Under parallel CI or high load, the following four tests fail intermittently (process exits with SIGABRT). Two are temporarily marked #[ignore] in tests; two can still block CI.

Test File Current status
shared::fast_add_peer::simple::simple_normal::test_simple_from_invalid_source proxy_tests/proxy/shared/fast_add_peer/simple.rs #[ignore]
shared::fast_add_peer::fp::test_overlap_apply_tikv_snap_in_the_middle proxy_tests/proxy/shared/fast_add_peer/fp.rs #[ignore]
shared::fast_add_peer::fp::test_prehandle_snapshot_after_restart_reset proxy_tests/proxy/shared/fast_add_peer/fp.rs Not ignored; may still fail
shared::snapshot::test_split_merge proxy_tests/proxy/shared/snapshot.rs Not ignored; may still fail

1) test_simple_from_invalid_source

  • Scenario: FAP selects an invalid source (fap_mock_add_peer_from_id=100), then falls back to the slow-path snapshot flow.
  • Failure: components/raftstore/src/store/peer_storage.rs:1141
  • Assertion: assert_eq!(apply_state, last_applied_state) — when generating a snapshot, apply_state in KV does not match the in-memory peer state (e.g. KV index=10, memory index=11).
  • Related failpoint: on_pre_write_apply_state=return(true) (tests persist apply state early for leader snapshot logic).

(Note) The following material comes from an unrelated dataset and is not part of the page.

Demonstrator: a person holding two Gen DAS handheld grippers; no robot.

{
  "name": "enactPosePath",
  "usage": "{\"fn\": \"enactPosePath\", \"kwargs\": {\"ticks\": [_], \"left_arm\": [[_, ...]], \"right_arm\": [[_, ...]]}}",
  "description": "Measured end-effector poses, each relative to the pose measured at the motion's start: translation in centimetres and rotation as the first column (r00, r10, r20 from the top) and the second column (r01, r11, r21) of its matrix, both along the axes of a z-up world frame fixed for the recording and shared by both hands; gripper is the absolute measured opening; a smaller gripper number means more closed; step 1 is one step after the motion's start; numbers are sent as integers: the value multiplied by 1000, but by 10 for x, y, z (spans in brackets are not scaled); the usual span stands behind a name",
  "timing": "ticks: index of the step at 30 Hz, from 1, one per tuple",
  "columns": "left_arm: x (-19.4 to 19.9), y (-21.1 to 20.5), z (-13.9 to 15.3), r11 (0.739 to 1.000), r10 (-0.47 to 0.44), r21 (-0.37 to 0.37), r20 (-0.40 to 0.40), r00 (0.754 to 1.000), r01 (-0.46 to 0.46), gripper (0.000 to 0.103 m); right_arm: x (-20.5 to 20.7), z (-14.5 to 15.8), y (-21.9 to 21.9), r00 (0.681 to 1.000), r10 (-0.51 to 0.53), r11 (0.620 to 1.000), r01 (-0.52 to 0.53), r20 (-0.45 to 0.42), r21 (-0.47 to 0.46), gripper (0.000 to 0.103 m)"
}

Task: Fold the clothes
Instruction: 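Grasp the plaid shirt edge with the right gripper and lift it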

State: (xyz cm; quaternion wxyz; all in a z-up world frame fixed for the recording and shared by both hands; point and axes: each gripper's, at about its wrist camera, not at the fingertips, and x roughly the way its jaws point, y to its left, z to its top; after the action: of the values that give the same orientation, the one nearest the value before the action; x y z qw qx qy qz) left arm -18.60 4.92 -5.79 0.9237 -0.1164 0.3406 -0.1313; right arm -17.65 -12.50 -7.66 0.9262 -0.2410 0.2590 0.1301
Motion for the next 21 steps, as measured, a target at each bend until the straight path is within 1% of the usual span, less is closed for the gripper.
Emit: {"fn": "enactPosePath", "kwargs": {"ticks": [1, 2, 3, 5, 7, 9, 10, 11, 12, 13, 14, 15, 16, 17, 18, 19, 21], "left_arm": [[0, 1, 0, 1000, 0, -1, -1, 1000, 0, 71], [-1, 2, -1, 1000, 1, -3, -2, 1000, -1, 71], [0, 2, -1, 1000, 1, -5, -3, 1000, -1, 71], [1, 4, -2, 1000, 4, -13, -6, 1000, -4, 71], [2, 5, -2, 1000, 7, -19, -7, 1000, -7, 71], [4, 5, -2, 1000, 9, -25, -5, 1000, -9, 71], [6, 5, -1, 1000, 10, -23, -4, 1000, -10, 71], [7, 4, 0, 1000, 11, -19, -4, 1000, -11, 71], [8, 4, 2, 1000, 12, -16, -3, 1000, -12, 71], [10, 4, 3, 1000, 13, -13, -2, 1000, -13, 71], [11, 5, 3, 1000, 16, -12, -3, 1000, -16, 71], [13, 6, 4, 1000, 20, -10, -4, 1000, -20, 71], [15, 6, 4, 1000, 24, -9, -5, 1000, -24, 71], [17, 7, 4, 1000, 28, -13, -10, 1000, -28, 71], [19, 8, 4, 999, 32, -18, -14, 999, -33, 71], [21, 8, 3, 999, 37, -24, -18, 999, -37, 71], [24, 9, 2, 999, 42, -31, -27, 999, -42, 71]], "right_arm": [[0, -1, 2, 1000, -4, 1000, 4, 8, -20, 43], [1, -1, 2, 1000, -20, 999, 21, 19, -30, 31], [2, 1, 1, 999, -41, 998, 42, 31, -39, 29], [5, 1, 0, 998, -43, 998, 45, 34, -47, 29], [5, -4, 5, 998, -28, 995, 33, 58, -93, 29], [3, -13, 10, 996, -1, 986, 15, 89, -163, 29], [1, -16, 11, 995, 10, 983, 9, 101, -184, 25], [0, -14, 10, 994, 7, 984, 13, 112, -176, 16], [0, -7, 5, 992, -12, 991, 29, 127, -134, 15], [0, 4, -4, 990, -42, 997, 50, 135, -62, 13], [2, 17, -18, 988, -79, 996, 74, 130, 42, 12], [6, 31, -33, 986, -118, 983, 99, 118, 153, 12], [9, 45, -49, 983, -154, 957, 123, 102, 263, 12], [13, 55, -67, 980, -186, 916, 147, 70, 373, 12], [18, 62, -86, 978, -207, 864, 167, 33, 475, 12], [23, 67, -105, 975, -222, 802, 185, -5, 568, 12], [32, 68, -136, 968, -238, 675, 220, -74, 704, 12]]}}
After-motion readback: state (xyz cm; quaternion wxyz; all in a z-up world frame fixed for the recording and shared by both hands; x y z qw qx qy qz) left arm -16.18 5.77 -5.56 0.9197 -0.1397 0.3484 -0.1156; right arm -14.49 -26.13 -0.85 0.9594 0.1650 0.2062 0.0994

2) test_overlap_apply_tikv_snap_in_the_middle

  • Scenario: On a mono-store (raftstore v1 single RocksDB), FAP snapshot and TiKV snapshot apply overlap; store 3 previously had region 1 (k1=v1), and after split region 1000 writes k1=v13.
  • Failure: must_get_finally / check_key_ex — expected k1=v13, got k1=v1.
  • Test comment: Raftstore v1 is mono store, so there could be v1 written by old_one_1_k3 (fp.rs, ~line 554).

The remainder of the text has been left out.